After four and half raging years of Trump Derangement Syndrome, voters are even more unlikely to admit to pollsters that they are voting for Trump. Especially with friends, co-workers, or family members listening to the conversation. Some will say they are voting for Biden, and others will hang up the phone. In the more liberal areas of New Jersey, you don’t see any lawn signs for Trump or people wearing MAGA hats. That’s how suppressed conservative political expression has become.

2. MAIL-IN-BALLOT SYSTEM.

The effect of the mail-in vote system on partisan turnout and vote share, as fully described in this essay.

3. PSYCHOLOGICAL TACTICS ARE BACKFIRING.

The pollsters, along with pundits and the mainstream media, are all saying that New Jersey for Biden is a done deal, so why vote. Trying to change people’s perception of reality is emotional abuse. These psychological tactics are a bit like gaslighting. They think they can discourage conservative voters into staying home. Ironically, these psychological tactics will do more to depress the Democratic vote in the urban centers. Complacency that New Jersey will vote Blue has set in. “We got this; enough other people are voting. I don’t need to fill out this complicated paperwork”. Republican-leaning voters are personally responsible, and are more likely to vote no matter what.

“Likely voters” answering pollsters are not actual voters who successfully maneuver the mail-in-ballot system. Take 10% away from Biden and give it to Trump, and suddenly the race is a coin toss. On Election Day in New Jersey, the dreamology of Equality of Opportunity will crash and burn against the wall of reality and personal responsibility. 

Now, how do these factors affect that actual vote? Are the polls off by a few percent due to Trump Derangement Syndrome. I bet that’s a 5% swing of the vote. So, it won’t be 59 to 39, but more like 54 to 44 for intended voters. If the General Election was being conducted normally, not by mail-in-ballot, I’d give it to Biden 54 to 44, with 2% going to other candidates. Remember, intended voters may equal actual voters for most elections, but not for this election due to the mail-in system.

Now, does the mail-in-ballot system and the psychological tactics suppress enough Democratic votes enough to make up the difference? In this case, the votes lost to Biden are not gained by Trump. I think so. We shall see. I’m still calling New Jersey for Donald Trump.

By insisting that every resident is mailed a ballot, the Democratic leaders of New Jersey created a filter, an obstacle to voting, that disenfranchised many of their own voters. The Democrats wanted “equality of opportunity”, and they thought that mailing everyone a ballot would level the playing field and allow everyone the equal opportunity to vote. It sounded so fair, so wonderful, and so liberal. On Election Day, that liberal worldview of “equality of opportunity” is going to crash and burn.

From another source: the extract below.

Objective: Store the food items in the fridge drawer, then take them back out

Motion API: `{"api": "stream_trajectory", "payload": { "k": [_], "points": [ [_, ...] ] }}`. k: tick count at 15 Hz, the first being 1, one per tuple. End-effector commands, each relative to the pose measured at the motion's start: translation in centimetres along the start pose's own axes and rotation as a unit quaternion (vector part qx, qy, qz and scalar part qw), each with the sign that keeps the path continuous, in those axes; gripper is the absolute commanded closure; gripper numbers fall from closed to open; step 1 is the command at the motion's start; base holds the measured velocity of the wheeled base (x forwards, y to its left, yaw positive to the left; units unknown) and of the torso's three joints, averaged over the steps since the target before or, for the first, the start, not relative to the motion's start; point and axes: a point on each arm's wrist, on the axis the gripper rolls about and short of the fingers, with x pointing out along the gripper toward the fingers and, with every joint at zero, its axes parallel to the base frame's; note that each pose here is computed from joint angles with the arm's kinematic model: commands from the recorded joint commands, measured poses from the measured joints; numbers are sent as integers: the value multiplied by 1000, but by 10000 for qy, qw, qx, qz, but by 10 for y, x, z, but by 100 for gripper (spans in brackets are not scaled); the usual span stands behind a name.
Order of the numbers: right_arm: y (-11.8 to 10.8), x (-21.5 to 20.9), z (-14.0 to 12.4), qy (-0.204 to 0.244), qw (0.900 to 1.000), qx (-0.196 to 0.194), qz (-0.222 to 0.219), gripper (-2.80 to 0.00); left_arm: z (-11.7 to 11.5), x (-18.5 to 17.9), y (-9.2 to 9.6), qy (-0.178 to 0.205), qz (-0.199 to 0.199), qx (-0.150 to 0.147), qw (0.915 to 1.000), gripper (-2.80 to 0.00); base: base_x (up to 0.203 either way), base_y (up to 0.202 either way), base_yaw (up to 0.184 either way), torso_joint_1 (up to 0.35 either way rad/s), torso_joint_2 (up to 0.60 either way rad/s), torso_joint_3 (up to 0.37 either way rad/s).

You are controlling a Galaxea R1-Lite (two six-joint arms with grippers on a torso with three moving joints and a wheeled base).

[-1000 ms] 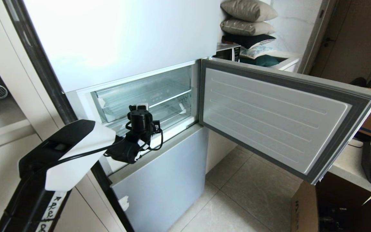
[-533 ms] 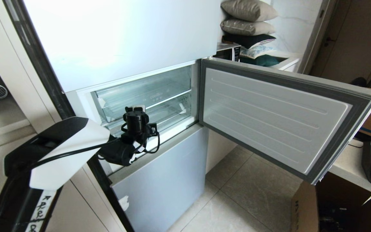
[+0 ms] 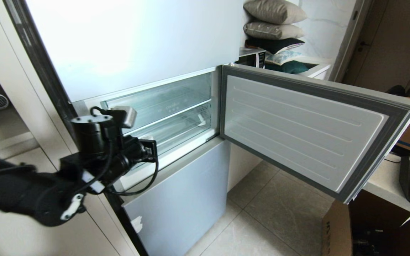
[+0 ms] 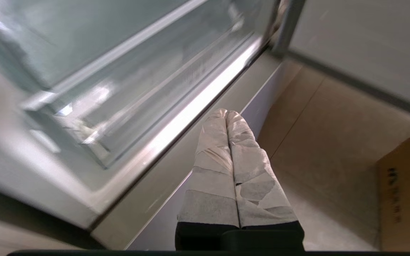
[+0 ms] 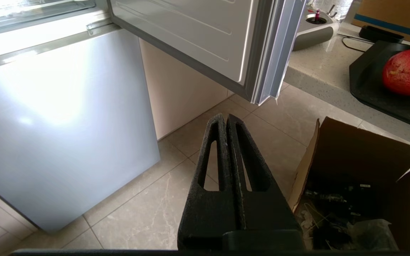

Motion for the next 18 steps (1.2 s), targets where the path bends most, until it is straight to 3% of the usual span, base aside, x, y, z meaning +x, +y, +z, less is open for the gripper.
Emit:
{"api": "stream_trajectory", "payload": {
  "k": [1, 3, 5, 7, 8, 9, 11, 13, 14, 16, 18],
  "points": [
    [0, 0, 0, 0, 10000, -1, -5, 0, 57, -117, 27, -1345, -120, -205, 9906, 0, 0, 0, 0, 0, 0, 0],
    [0, 0, 0, 0, 10000, 1, -8, 0, 64, -190, 44, -1890, -86, -249, 9816, 0, 0, 0, 0, 0, 0, 0],
    [0, 0, 0, 0, 10000, 2, -1, 0, 52, -259, 65, -2185, 369, -305, 9747, 0, 0, 0, 0, 0, 0, 0],
    [0, 0, 0, -7, 10000, 2, -1, 0, 20, -295, 75, -2033, 1378, -188, 9692, 0, 0, 0, 0, 0, 0, 0],
    [0, 0, 0, -7, 10000, 2, 7, 0, -6, -308, 73, -1824, 1680, -66, 9687, 0, 0, 0, 0, 0, 0, 0],
    [0, 0, 0, -7, 10000, 2, -4, 0, -41, -308, 70, -1380, 1730, 26, 9752, 0, 0, 0, 0, 0, 0, 0],
    [0, 0, 0, -7, 10000, -6, 7, 0, -107, -296, 67, -201, 1500, 77, 9884, 0, 0, 0, 0, 0, 0, 0],
    [0, 0, 0, -7, 10000, -6, 7, 0, -140, -292, 64, 765, 1214, -21, 9897, 0, 0, 0, 0, 0, 0, 0],
    [0, 0, 0, -7, 10000, -6, 7, 0, -140, -293, 63, 878, 1097, -39, 9901, 0, 0, 0, 0, 0, 0, 0],
    [0, 0, 0, -7, 10000, -6, -1, 0, -140, -292, 63, 833, 1031, 199, 9910, 0, 0, 0, 0, 0, 0, 0],
    [0, 0, 0, -7, 10000, -6, 7, 0, -140, -293, 62, 751, 529, 411, 9949, 0, 0, 0, 0, 0, 0, 0]
  ]
}}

There’s going to be an utter panic on Election Day, with folks screaming that they wanted to vote, but can’t or didn’t.

Here’s the New Jersey voter information portal.
https://www.nj.gov/state/elections/vote.shtml


Their list of frequently asked questions doesn’t even contain the question: “Will there be people at the polling place to help me fill out the provisional ballot” That’s how blind they are to this crisis coming.

I described in the origin version of this essay on October 12th how people react to voter registration drives in urban areas. They say they are going to fill out the paperwork and mail it in, but they don’t. “I’m really busy right now, but. I will fill it out later and mail it in. I got this”. I saw this happen first-hand, repeatedly. And that voter registration paperwork is far simpler and easier to fill out than the 2020 Mail-in-ballot.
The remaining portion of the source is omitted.